Vacant Land on Front Avenue, Knoxville, February 2017

Currently named “The T at Riverfront,” the project is in the schematic design phase, and it’s important to understand that details of the project may change from what is presented here, though the design is quickly approaching its final form. And the striking characteristic of the current form is that it is large. Whereas original plans called for 228 units, the current plan calls for 287 apartments in a nineteen floor development, with two retail spaces.

The building, which will have units facing the river and mountains and units facing downtown, will include 280,000 to 290,000 square feet of residential space. Also included will be about 90,000 square feet for amenities and necessities such as a pool, clubhouse, fitness center, study area, circulation, mechanical and trash. About 7,000 square feet will be devoted to retail and another 123,000 square feet to parking (229 parking spaces internal to the building).

3-D View of The T at Riverfront from the Perspective of the Henley Bridge

3-D View of The T at Riverfront over the Henley Bridge

The residential spaces, totaling 287 units, will include eighty-eight one bedroom homes, ninety-three two bedroom homes, thirty-two three bedroom homes and seventy-four four bedroom apartments.

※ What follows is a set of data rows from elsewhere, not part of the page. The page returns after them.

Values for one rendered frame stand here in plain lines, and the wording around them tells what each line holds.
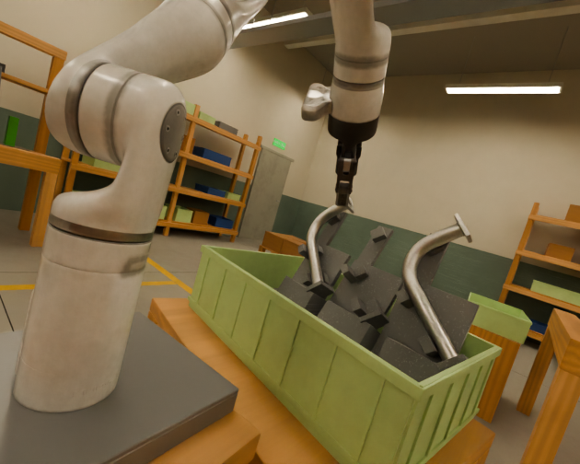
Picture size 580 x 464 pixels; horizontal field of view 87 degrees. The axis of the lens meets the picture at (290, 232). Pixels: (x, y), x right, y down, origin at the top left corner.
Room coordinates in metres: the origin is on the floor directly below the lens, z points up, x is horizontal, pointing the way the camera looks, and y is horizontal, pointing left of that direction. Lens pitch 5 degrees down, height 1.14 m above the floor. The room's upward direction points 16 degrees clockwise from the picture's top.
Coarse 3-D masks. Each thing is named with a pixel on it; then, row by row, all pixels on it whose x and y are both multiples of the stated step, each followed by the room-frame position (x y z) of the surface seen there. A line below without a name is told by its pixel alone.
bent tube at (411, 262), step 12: (456, 216) 0.65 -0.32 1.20; (444, 228) 0.66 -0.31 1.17; (456, 228) 0.65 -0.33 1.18; (420, 240) 0.68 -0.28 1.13; (432, 240) 0.66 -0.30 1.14; (444, 240) 0.65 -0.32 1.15; (468, 240) 0.64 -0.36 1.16; (408, 252) 0.68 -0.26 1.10; (420, 252) 0.66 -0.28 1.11; (408, 264) 0.66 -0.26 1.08; (408, 276) 0.65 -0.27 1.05; (408, 288) 0.64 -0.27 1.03; (420, 288) 0.63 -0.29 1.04; (420, 300) 0.61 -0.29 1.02; (420, 312) 0.60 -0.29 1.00; (432, 312) 0.59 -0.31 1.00; (432, 324) 0.58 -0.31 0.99; (432, 336) 0.57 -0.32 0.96; (444, 336) 0.56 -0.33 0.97; (444, 348) 0.55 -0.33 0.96
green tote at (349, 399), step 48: (240, 288) 0.66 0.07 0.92; (336, 288) 0.96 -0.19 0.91; (240, 336) 0.63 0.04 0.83; (288, 336) 0.53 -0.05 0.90; (336, 336) 0.46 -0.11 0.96; (288, 384) 0.51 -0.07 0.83; (336, 384) 0.45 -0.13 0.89; (384, 384) 0.40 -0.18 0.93; (432, 384) 0.38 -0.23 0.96; (480, 384) 0.61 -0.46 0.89; (336, 432) 0.43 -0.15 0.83; (384, 432) 0.39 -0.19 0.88; (432, 432) 0.45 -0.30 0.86
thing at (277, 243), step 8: (272, 232) 6.06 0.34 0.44; (264, 240) 5.98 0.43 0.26; (272, 240) 5.83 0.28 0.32; (280, 240) 5.67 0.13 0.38; (288, 240) 5.53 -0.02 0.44; (296, 240) 5.89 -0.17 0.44; (304, 240) 6.25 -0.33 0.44; (264, 248) 5.90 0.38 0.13; (272, 248) 5.79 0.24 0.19; (280, 248) 5.63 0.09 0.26; (288, 248) 5.48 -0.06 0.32; (296, 248) 5.36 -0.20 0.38
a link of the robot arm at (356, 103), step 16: (336, 80) 0.43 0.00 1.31; (384, 80) 0.44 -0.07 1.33; (320, 96) 0.47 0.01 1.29; (336, 96) 0.44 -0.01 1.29; (352, 96) 0.43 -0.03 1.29; (368, 96) 0.43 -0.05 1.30; (304, 112) 0.44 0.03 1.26; (320, 112) 0.45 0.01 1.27; (336, 112) 0.45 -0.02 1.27; (352, 112) 0.44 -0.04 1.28; (368, 112) 0.44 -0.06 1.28
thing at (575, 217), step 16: (576, 208) 4.76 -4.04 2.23; (528, 224) 4.99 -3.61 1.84; (560, 224) 4.73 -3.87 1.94; (576, 224) 4.62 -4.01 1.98; (528, 256) 4.87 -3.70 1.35; (544, 256) 4.79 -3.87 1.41; (560, 256) 4.74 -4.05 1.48; (512, 272) 4.98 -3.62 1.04; (512, 288) 4.90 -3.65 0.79; (528, 288) 5.18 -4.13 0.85; (544, 288) 4.74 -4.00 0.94; (560, 288) 4.63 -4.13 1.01; (560, 304) 4.53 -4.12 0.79; (576, 304) 4.49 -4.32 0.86; (528, 336) 4.65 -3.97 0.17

Plans also call for landscape, lighting and sidewalk improvements along Hill, Locust and Front Streets. Locust will remain one-way and Front will become a one-way street, while Hill will continue to be two-way. The company has also purchased a strip of land on the other side of the Henley Bridge, presumably for purposes of re-configuring automotive access from Front to Henley, which will have to flow under the bridge. Garage entrances and exits will be found both on Hill and Front Streets.

While the building will be nineteen stories tall, it begins well below the grade of most of downtown, so it will not appear across the skyline to be quite as tall as its full height. Additionally, not all of the building is nineteen stories tall, with the end closest to Henley Street being shorter. At downtown’s grade, represented by Hill Avenue, it will be fourteen stories tall, making it approximately the height of the Bank of America Building on that end of downtown.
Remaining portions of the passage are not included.